How do the lines read from the one holding "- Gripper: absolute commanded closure" through the last line of the listing? Set them down exactly, pictures omitted.

── DATA

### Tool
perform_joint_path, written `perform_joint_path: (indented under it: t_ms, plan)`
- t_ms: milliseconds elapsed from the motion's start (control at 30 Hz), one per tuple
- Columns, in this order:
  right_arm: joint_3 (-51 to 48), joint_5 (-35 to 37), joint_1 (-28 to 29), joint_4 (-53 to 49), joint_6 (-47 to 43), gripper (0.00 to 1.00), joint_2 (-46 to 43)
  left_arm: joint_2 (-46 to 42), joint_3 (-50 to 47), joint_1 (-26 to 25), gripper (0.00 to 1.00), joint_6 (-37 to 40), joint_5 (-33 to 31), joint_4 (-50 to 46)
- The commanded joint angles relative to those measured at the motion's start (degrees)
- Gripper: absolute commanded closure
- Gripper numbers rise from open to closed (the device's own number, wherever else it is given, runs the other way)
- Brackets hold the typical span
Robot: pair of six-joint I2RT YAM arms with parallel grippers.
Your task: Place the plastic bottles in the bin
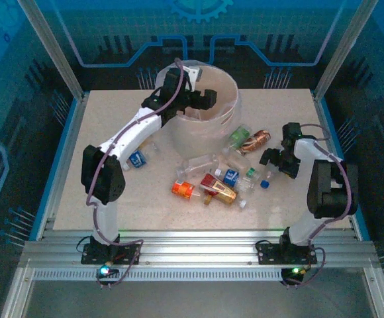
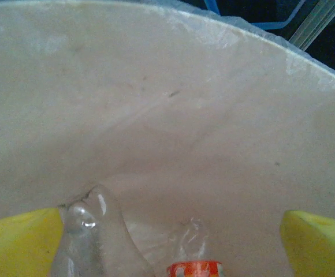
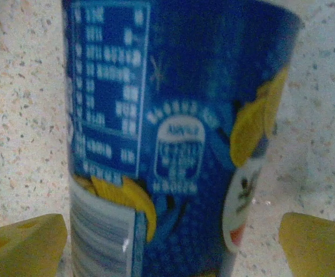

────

- THE COMPLETED TASK -
- Gripper: absolute commanded closure
- Gripper numbers rise from open to closed (the device's own number, wherever else it is given, runs the other way)
- Brackets hold the typical span
Robot: pair of six-joint I2RT YAM arms with parallel grippers.
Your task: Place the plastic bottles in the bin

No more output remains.